(Instructions to follow):
In the data, find each line where the word "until" appears and list that line.

(Material supplied):
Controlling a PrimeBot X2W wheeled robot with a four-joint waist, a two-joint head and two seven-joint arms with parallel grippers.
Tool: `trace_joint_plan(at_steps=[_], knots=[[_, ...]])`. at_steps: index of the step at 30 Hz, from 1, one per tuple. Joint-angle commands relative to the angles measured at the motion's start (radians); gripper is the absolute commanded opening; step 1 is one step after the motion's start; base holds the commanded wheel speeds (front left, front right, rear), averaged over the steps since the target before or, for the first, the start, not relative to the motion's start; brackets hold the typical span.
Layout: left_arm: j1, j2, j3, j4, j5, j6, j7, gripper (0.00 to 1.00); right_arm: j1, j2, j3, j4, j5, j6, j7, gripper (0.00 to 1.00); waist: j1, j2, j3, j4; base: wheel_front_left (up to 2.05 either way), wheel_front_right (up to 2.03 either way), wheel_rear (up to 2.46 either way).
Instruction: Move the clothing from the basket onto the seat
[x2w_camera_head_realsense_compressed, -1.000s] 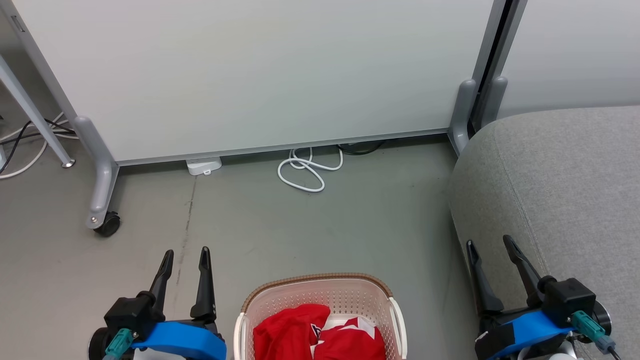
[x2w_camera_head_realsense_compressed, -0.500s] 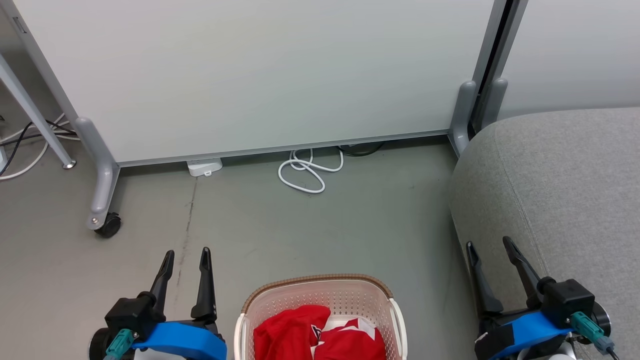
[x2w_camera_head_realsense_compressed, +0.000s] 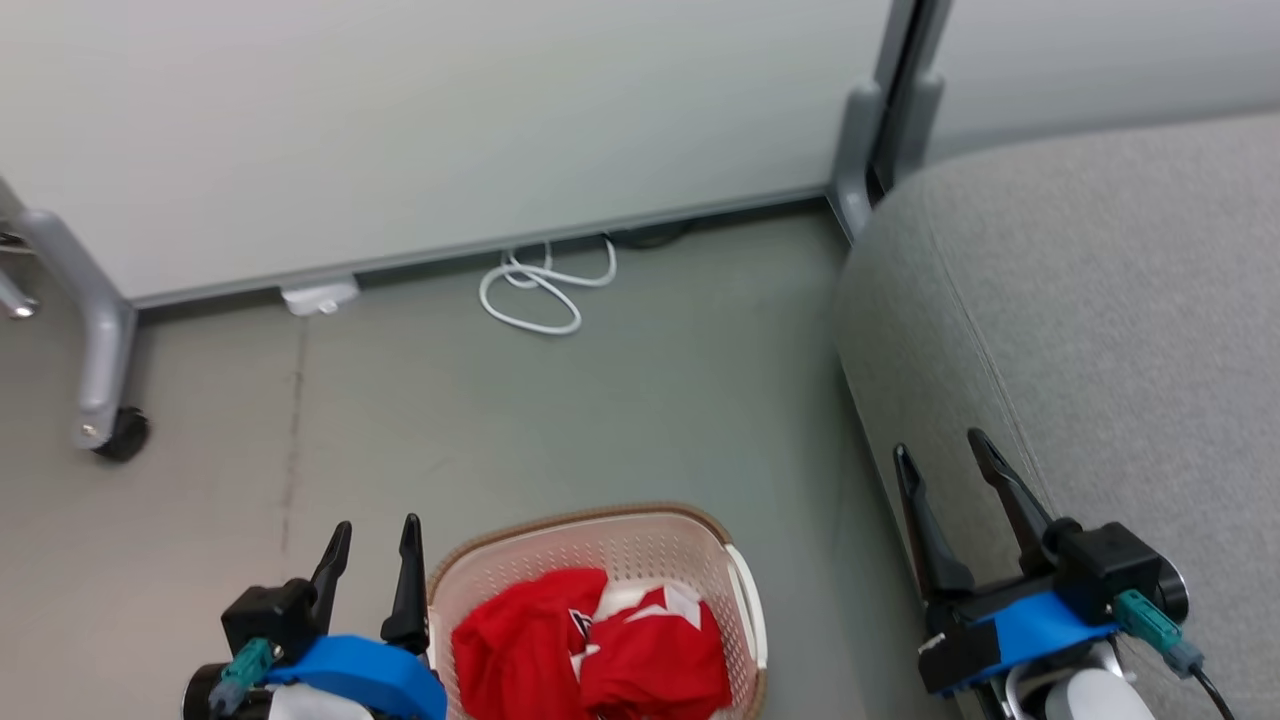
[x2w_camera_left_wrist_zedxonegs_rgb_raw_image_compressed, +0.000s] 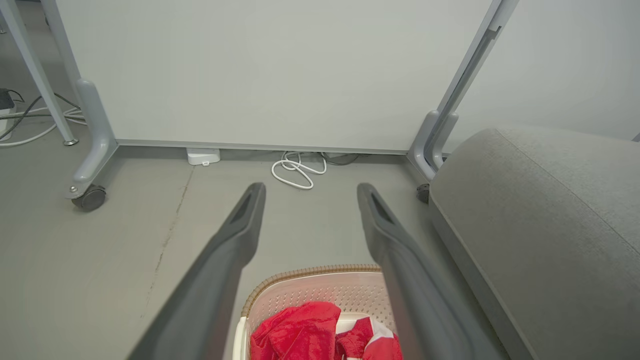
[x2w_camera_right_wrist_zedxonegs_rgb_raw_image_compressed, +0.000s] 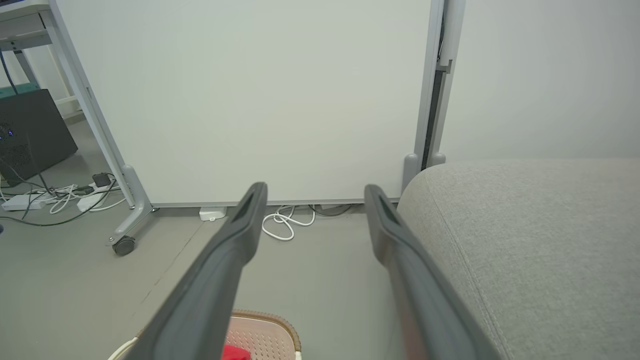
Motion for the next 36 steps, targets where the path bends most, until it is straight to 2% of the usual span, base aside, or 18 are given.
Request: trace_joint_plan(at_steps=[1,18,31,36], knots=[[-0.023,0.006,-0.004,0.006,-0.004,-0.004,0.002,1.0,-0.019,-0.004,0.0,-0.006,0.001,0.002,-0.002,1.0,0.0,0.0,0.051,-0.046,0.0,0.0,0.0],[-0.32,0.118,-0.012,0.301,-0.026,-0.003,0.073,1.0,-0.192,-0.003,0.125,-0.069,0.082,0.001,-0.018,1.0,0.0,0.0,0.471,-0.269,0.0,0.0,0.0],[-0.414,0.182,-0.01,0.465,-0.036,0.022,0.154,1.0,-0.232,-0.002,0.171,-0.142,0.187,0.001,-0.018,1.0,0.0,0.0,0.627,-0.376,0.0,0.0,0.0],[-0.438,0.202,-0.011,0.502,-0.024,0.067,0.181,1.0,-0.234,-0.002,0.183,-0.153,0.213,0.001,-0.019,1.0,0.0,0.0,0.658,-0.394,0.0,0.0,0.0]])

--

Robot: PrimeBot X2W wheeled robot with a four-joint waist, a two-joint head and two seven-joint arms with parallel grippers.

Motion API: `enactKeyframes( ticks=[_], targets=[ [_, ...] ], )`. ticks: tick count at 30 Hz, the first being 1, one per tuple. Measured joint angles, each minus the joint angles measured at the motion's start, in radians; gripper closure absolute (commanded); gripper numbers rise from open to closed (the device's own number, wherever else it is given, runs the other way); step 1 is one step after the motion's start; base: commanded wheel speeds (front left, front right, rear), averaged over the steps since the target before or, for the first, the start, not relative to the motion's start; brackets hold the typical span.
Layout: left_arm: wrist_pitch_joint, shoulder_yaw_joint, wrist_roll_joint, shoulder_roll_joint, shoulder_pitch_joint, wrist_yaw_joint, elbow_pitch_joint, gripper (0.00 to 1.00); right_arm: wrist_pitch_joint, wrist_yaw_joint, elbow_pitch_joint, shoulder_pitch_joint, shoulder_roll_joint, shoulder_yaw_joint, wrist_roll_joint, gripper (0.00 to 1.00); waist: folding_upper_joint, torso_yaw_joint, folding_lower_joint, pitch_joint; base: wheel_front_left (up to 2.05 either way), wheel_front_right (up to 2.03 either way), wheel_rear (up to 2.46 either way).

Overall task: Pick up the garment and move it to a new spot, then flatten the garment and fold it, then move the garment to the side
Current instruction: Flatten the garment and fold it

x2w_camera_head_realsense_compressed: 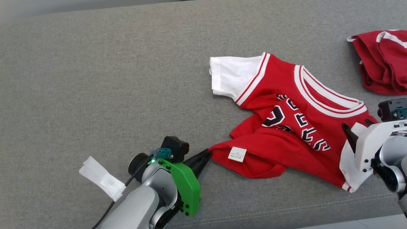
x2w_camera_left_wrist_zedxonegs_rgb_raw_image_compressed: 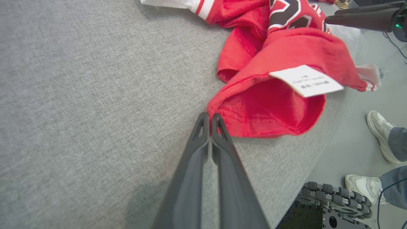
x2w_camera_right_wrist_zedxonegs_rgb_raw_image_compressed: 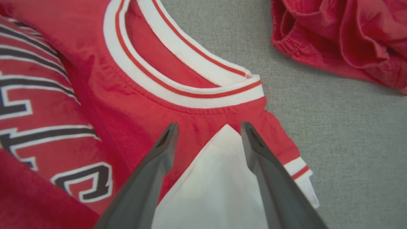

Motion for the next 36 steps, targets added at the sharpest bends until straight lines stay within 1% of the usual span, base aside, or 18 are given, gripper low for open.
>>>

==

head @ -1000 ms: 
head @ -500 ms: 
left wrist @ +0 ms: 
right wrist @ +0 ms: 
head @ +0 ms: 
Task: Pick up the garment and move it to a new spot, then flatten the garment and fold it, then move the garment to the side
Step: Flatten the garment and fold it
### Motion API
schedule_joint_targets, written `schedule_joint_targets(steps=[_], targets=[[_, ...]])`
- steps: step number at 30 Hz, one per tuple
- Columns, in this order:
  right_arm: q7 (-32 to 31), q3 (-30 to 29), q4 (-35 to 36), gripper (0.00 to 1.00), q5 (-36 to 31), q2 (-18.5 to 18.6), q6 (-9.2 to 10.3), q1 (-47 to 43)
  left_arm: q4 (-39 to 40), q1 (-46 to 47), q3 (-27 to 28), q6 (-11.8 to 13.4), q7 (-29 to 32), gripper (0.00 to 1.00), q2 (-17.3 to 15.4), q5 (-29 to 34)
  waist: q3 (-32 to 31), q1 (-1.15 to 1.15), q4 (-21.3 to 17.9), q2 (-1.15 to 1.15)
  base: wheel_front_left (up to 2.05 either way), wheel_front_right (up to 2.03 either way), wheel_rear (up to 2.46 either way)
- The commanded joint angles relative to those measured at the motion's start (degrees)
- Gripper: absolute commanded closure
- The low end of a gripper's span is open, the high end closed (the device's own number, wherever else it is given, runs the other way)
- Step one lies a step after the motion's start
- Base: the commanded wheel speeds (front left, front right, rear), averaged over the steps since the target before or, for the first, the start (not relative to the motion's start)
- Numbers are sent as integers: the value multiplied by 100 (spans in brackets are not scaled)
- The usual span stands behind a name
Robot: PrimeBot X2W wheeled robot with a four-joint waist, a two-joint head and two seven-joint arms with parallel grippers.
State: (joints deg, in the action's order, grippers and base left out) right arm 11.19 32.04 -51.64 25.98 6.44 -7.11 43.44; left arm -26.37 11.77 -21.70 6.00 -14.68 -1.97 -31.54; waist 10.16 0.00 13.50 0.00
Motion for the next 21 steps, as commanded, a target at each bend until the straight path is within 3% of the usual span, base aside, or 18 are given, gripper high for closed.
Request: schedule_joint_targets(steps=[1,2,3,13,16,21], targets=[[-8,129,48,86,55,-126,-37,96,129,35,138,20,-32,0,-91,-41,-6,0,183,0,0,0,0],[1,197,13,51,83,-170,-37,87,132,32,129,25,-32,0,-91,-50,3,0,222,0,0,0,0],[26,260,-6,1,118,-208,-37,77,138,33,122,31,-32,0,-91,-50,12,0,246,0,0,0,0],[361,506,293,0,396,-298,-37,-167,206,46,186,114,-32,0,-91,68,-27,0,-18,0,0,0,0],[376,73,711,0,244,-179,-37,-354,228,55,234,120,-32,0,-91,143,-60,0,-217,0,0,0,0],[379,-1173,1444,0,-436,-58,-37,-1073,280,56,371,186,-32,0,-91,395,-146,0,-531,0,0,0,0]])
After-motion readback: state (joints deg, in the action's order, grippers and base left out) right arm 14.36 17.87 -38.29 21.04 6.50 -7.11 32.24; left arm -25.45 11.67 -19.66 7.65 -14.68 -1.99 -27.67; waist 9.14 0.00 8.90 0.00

(Solution for this exercise):
Motion for the next 36 steps, targets where the path bends most, until it is straight to 2% of the usual span, base aside, or 18 are given.
Motion for the next 36 steps, targets added at the sharpest bends until straight lines stay within 1% of the usual span, base aside, or 18 are given, gripper low for open.
Motion for the next 21 steps, as commanded, a target at each bend until the straight path is within 3% of the usual span, base aside, or 18 are given, gripper high for closed.

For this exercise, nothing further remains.